> _WHAT IS BEING ASKED_:
Reproduce every record below, character by character.

START SUPPLIED INFORMATION

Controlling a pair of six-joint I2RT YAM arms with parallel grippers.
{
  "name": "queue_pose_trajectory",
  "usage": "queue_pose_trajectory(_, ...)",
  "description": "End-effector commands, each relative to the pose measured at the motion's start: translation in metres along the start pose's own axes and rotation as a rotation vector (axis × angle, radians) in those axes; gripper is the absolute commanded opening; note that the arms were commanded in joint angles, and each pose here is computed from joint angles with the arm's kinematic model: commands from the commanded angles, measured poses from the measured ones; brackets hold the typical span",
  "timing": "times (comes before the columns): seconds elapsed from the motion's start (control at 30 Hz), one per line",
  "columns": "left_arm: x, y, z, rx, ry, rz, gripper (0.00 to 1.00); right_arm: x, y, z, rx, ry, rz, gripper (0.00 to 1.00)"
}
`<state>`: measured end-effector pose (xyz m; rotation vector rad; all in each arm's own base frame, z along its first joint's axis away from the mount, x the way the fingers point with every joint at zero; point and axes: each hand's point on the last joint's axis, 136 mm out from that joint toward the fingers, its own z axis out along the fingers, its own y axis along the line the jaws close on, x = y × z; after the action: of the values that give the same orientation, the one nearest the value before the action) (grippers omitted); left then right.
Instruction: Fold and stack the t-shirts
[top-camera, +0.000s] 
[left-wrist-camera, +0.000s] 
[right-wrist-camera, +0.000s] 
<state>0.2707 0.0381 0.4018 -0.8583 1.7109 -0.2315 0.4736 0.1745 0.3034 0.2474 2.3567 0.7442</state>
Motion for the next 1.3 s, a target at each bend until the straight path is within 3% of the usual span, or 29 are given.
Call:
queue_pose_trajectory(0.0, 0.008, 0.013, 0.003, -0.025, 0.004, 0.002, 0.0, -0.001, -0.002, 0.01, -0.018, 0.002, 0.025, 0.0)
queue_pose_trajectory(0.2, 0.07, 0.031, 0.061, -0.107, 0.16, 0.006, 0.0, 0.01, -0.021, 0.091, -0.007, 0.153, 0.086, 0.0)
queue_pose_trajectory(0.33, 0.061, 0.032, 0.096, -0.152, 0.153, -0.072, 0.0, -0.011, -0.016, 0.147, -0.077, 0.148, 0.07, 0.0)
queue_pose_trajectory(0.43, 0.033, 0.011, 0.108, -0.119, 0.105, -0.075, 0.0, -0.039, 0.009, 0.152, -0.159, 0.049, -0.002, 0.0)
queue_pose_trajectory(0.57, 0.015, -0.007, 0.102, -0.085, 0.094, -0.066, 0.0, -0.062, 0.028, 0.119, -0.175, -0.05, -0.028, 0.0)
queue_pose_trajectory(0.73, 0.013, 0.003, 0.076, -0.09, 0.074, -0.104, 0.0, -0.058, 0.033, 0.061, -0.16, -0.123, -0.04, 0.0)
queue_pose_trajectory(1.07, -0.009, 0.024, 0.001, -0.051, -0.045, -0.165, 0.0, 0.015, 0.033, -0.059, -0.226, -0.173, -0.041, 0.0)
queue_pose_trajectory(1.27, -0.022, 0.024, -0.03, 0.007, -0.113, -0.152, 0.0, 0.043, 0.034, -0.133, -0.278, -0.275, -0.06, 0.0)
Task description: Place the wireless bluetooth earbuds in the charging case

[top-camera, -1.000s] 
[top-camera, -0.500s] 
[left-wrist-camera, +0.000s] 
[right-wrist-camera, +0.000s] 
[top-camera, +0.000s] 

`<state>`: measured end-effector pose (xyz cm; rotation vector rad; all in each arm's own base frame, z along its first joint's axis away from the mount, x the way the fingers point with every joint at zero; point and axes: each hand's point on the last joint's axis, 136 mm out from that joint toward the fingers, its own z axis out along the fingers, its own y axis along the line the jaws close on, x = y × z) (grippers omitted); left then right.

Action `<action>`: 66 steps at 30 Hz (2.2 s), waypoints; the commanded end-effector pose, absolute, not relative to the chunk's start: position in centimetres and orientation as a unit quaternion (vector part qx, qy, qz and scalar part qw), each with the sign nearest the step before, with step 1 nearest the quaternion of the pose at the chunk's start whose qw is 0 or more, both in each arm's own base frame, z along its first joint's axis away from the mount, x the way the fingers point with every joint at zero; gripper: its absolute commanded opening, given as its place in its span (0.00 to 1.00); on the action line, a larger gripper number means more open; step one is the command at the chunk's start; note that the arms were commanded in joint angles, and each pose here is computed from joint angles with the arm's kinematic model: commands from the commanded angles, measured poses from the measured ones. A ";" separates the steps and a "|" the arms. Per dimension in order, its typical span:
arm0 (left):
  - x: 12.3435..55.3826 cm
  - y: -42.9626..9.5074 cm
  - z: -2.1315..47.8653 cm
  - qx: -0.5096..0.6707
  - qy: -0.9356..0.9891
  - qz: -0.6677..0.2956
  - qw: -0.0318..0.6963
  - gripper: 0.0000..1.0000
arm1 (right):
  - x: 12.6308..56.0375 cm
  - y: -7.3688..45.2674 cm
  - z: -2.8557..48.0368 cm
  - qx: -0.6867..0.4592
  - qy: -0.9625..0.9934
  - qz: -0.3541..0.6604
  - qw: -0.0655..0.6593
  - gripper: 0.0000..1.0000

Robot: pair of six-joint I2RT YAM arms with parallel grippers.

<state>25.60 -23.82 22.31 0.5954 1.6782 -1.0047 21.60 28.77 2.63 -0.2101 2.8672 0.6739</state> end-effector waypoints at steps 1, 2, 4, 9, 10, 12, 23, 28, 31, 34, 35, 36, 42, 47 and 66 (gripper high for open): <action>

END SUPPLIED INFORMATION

> _ANSWER FOR THE TASK_:
Controlling a pair of six-joint I2RT YAM arms with parallel grippers.
{
  "name": "queue_pose_trajectory",
  "usage": "queue_pose_trajectory(_, ...)",
  "description": "End-effector commands, each relative to the pose measured at the motion's start: translation in metres along the start pose's own axes and rotation as a rotation vector (axis × angle, radians) in those axes; gripper is the absolute commanded opening; note that the arms were commanded in joint angles, and each pose here is computed from joint angles with the arm's kinematic model: commands from the commanded angles, measured poses from the measured ones; brackets hold the typical span",
  "timing": "times (comes before the columns): seconds elapsed from the motion's start (control at 30 Hz), one per line",
  "columns": "left_arm: x, y, z, rx, ry, rz, gripper (0.00 to 1.00); right_arm: x, y, z, rx, ry, rz, gripper (0.00 to 1.00)"
}
`<state>`: measured end-effector pose (xyz m; rotation vector rad; all in each arm's own base frame, z along its first joint's axis away from the mount, x the way the fingers point with every joint at zero; point and axes: each hand's point on the last joint's axis, 136 mm out from that joint toward the fingers, its own z axis out along the fingers, its own y axis along the line the jaws close on, x = y × z; after the action: of the values that give the same orientation, the one nearest the value before the action) (grippers omitted); left then right.
Instruction: Fold and stack the t-shirts
[top-camera, +0.000s] 
[left-wrist-camera, +0.000s] 
[right-wrist-camera, +0.000s] 
<state>0.2707 0.0381 0.4018 -0.8583 1.7109 -0.2315 0.4736 0.1745 0.3034 0.2474 2.3567 0.7442</state>
Motion for the next 1.3 s, a target at each bend until the straight path is within 3% of the usual span, or 29 are given.
Call:
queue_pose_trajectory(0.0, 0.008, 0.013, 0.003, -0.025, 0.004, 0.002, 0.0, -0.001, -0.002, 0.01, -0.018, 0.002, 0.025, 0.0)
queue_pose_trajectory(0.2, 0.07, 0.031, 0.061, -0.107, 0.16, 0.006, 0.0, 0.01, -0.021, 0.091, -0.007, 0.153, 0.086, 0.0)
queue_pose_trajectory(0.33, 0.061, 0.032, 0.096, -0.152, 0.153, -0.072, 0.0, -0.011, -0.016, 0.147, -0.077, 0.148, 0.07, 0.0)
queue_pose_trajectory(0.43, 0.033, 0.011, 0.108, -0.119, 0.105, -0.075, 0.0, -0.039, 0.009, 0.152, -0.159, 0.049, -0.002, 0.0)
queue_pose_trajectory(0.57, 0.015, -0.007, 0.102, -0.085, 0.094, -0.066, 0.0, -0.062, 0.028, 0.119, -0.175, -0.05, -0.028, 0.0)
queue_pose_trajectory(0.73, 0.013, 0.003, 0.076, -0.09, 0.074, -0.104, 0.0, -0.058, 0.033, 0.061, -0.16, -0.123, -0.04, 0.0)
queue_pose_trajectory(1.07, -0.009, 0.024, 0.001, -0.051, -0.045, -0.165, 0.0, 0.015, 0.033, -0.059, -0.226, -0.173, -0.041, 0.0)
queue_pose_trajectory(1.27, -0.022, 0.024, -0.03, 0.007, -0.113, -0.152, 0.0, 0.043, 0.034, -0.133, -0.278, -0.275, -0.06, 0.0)
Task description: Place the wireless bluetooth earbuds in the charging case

[top-camera, -1.000s] 
[top-camera, -0.500s] 
[left-wrist-camera, +0.000s] 
[right-wrist-camera, +0.000s] 
[top-camera, +0.000s] 

`<state>`: measured end-effector pose (xyz cm; rotation vector rad; all in each arm's own base frame, z along its first joint's axis away from the mount, x the way the fingers point with every joint at zero; point and axes: each hand's point on the last joint's axis, 136 mm out from that joint toward the fingers, its own z axis out along the fingers, its own y axis along the line the jaws close on, x = y × z) (grippers omitted); left then right.

Action `<action>`: 66 steps at 30 Hz (2.2 s), waypoints; the commanded end-effector pose, absolute, not relative to the chunk's start: position in centimetres and orientation as a unit quaternion (vector part qx, qy, qz and scalar part qw), each with the sign nearest the step before, with step 1 nearest the quaternion of the pose at the chunk's start whose qw is 0 or more, both in each arm's own base frame, z along its first joint's axis away from the mount, x the way the fingers point with every joint at zero; gripper: its absolute commanded opening, given as its place in its span (0.00 to 1.00); on the action line, a larger gripper number means more open; step one is the command at the chunk's start; note that the arms were commanded in joint angles, and each pose here is computed from joint angles with the arm's kinematic model: commands from the commanded angles, measured poses from the measured ones. A ";" separates the steps and a "|" the arms. Per dimension in order, its typical span:
arm0 (left):
  - x: 12.3435..55.3826 cm
  - y: -42.9626..9.5074 cm
  - z: -2.1315..47.8653 cm
  - qx: -0.5096..0.6707
  - qy: -0.9356..0.9891
  - qz: -0.6677..0.2956
  - qw: -0.0318..0.6963
  - gripper: 0.0000..1.0000
arm1 (right):
  - x: 12.6308..56.0375 cm
  - y: -7.3688..45.2674 cm
  - z: -2.8557..48.0368 cm
  - qx: -0.6867..0.4592
  - qy: -0.9625..0.9934
  - qz: -0.3541..0.6604
  - qw: -0.0655..0.6593
  - gripper: 0.0000..1.0000

Robot: pair of six-joint I2RT YAM arms with parallel grippers.

<state>25.60 -23.82 22.31 0.5954 1.6782 -1.0047 21.60 28.77 2.63 -0.2101 2.8672 0.6739</state> end-effector waypoints at steps 1, 2, 4, 9, 10, 12, 23, 28, 31, 34, 35, 36, 42, 47 and 66 (gripper high for open): <action>

This output contains the full answer.